### [Task directions]
Write only the number of lines in the data that contain the word "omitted".

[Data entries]
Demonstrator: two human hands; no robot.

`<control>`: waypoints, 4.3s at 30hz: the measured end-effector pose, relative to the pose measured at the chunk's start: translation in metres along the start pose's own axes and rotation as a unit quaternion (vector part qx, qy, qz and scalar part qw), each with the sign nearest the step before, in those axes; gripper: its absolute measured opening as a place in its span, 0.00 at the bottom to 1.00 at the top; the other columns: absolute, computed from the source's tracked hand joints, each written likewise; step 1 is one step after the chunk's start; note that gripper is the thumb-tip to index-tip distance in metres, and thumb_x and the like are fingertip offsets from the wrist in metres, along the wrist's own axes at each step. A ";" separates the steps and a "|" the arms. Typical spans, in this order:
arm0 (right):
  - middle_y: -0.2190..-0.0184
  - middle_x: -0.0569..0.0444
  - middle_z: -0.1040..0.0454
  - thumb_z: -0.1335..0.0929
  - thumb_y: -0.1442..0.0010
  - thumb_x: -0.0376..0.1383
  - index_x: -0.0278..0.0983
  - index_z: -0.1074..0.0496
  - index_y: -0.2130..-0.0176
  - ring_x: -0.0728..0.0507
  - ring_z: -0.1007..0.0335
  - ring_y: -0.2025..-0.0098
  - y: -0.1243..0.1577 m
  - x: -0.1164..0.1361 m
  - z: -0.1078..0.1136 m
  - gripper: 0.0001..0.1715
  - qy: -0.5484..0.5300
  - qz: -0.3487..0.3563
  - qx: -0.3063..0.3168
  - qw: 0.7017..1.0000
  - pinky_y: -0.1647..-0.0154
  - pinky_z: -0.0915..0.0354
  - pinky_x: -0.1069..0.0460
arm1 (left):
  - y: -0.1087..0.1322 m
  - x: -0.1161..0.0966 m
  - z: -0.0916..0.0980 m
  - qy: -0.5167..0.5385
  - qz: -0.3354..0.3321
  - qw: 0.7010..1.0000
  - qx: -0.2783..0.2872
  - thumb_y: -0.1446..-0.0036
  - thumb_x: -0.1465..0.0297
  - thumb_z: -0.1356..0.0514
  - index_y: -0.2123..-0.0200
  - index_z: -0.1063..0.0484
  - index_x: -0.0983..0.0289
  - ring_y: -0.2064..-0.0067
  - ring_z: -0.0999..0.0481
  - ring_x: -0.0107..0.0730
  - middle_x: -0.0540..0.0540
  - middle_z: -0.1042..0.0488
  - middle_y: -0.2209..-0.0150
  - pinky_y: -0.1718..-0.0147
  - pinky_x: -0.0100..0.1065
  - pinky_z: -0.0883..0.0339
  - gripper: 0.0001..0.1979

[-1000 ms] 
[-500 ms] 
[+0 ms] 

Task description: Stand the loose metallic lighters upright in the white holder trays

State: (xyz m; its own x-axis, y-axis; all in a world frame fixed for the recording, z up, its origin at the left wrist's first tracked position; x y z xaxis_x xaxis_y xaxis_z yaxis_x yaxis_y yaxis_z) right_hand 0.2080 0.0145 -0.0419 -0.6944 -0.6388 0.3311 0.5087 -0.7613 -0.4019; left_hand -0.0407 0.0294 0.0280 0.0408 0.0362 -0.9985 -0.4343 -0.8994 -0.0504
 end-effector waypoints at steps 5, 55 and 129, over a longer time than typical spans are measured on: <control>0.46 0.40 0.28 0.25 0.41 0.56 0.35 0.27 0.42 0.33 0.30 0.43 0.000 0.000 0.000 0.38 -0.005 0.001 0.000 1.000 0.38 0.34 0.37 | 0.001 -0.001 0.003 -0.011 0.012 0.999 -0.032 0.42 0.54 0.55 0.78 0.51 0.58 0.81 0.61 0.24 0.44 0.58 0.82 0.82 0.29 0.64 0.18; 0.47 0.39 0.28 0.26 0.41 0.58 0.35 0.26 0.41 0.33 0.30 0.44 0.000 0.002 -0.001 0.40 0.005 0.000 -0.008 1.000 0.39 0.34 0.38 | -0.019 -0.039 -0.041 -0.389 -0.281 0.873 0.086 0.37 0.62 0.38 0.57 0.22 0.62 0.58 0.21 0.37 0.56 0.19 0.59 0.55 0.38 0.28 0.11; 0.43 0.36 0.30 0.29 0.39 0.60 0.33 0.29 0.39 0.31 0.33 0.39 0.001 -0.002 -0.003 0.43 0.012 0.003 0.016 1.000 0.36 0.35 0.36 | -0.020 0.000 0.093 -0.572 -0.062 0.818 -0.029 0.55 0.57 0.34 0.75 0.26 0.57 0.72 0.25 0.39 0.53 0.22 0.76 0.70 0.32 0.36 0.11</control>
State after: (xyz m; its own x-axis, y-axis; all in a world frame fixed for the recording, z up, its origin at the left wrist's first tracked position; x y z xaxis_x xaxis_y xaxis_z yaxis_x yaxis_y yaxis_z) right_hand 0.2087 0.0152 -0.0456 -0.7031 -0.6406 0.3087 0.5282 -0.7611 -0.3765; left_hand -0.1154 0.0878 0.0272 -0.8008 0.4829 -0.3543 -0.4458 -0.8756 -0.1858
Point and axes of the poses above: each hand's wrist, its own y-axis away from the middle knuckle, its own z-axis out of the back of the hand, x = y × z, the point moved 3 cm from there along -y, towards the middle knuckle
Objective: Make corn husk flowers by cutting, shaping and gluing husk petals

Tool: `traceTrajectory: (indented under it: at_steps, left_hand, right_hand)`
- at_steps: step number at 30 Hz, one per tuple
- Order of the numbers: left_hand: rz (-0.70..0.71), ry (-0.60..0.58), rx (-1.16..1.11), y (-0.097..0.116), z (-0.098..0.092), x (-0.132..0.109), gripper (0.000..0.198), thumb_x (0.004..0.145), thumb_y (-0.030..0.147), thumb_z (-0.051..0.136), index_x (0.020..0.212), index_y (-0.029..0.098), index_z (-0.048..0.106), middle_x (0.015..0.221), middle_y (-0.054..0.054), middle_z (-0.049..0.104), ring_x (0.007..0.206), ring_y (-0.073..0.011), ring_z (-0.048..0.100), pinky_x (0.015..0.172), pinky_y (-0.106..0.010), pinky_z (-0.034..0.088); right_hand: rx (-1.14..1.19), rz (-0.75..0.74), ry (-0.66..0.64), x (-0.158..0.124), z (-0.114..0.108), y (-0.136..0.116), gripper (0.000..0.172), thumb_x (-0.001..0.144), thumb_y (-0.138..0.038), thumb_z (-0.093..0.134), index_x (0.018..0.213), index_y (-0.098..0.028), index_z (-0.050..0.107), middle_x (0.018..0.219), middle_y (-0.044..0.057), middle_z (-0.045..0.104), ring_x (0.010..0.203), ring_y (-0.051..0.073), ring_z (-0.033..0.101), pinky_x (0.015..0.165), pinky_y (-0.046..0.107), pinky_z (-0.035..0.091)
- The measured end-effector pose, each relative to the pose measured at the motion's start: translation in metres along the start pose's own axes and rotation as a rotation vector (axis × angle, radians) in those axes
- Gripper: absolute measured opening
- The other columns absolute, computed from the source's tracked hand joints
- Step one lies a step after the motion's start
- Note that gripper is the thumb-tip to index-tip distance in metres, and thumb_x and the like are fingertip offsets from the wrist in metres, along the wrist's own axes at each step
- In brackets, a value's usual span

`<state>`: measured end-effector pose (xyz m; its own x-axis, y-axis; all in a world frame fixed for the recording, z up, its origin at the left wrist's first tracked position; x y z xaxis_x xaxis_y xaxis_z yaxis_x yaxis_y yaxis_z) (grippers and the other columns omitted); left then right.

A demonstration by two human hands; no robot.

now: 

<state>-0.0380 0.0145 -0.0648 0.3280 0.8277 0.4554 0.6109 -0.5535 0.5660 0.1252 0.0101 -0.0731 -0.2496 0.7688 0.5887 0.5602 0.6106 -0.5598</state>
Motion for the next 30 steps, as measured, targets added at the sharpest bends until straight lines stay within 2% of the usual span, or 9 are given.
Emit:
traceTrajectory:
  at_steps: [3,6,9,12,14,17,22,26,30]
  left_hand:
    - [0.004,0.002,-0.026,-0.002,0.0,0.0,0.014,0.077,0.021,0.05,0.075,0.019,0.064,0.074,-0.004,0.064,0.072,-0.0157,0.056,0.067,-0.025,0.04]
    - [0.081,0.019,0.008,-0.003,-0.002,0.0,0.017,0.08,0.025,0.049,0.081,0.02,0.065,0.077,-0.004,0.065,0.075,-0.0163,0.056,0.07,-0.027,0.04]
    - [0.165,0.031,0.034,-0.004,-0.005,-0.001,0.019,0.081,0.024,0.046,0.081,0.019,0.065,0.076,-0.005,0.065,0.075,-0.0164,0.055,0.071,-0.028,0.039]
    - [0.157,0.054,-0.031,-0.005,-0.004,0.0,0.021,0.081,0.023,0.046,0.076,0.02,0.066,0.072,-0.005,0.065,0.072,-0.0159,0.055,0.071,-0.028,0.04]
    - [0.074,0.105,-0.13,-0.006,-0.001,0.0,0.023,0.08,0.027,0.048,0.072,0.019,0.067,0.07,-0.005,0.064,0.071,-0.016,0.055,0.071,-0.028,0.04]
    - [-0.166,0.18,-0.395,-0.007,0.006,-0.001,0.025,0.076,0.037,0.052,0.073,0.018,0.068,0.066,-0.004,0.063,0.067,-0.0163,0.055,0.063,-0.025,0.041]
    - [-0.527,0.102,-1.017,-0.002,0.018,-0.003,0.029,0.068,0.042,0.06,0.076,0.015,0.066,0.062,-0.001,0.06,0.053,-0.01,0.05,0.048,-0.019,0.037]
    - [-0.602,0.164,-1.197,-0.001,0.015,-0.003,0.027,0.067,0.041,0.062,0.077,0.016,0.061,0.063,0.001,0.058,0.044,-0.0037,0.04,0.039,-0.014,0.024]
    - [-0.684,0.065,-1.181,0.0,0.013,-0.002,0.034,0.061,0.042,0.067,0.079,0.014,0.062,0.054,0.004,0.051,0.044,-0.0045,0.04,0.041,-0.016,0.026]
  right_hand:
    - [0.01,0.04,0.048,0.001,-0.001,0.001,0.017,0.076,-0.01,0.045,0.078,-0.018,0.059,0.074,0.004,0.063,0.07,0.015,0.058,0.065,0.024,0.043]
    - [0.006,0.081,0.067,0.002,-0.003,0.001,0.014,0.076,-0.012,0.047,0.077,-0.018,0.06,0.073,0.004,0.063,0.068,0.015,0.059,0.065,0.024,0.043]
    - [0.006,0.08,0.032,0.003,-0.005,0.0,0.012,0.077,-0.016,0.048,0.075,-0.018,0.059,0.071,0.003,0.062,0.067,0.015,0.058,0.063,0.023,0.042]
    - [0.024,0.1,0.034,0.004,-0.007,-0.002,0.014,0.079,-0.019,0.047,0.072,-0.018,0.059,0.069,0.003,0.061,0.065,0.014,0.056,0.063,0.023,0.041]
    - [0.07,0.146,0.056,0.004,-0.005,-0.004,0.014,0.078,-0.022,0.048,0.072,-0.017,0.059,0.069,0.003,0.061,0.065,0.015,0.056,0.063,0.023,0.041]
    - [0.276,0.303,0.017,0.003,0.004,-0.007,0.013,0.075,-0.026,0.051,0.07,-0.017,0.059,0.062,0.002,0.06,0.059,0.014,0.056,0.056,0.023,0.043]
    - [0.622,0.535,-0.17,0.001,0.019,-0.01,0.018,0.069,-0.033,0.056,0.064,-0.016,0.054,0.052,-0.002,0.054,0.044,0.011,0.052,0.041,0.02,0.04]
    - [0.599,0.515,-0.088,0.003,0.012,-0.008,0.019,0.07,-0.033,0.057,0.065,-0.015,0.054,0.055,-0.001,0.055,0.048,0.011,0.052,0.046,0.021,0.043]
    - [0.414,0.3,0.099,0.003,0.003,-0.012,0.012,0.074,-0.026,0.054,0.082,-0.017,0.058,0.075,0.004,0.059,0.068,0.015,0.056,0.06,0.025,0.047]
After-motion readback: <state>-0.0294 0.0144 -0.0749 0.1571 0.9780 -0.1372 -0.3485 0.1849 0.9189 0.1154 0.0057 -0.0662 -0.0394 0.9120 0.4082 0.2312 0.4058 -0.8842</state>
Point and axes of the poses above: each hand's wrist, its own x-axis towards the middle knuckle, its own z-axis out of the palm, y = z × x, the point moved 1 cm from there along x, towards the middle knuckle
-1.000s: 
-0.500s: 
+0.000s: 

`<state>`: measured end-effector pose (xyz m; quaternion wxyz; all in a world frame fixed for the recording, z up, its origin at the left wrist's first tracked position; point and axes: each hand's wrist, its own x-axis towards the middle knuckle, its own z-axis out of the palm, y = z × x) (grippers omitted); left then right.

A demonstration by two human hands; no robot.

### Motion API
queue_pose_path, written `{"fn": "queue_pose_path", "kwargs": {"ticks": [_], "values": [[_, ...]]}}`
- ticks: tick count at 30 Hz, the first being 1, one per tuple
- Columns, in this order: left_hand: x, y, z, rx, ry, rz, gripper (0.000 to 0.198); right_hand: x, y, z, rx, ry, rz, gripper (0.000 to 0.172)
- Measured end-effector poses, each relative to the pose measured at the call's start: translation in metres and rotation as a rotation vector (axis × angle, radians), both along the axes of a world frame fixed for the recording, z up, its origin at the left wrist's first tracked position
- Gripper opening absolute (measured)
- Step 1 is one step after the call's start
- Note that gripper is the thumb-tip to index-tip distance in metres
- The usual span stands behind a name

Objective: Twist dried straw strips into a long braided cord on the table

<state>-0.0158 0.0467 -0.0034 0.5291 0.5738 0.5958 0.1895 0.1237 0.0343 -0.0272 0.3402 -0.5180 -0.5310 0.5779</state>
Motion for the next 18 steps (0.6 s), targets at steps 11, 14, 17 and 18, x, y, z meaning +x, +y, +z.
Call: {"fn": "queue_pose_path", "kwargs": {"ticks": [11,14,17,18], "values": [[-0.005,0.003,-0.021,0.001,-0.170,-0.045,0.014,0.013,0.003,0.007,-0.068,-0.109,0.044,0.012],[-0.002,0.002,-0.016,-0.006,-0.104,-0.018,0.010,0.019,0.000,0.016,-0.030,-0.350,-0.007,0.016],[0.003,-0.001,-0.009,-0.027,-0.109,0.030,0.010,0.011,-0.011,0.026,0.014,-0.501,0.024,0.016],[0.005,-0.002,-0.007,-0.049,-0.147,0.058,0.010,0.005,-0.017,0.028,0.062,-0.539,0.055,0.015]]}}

### [Final answer]
2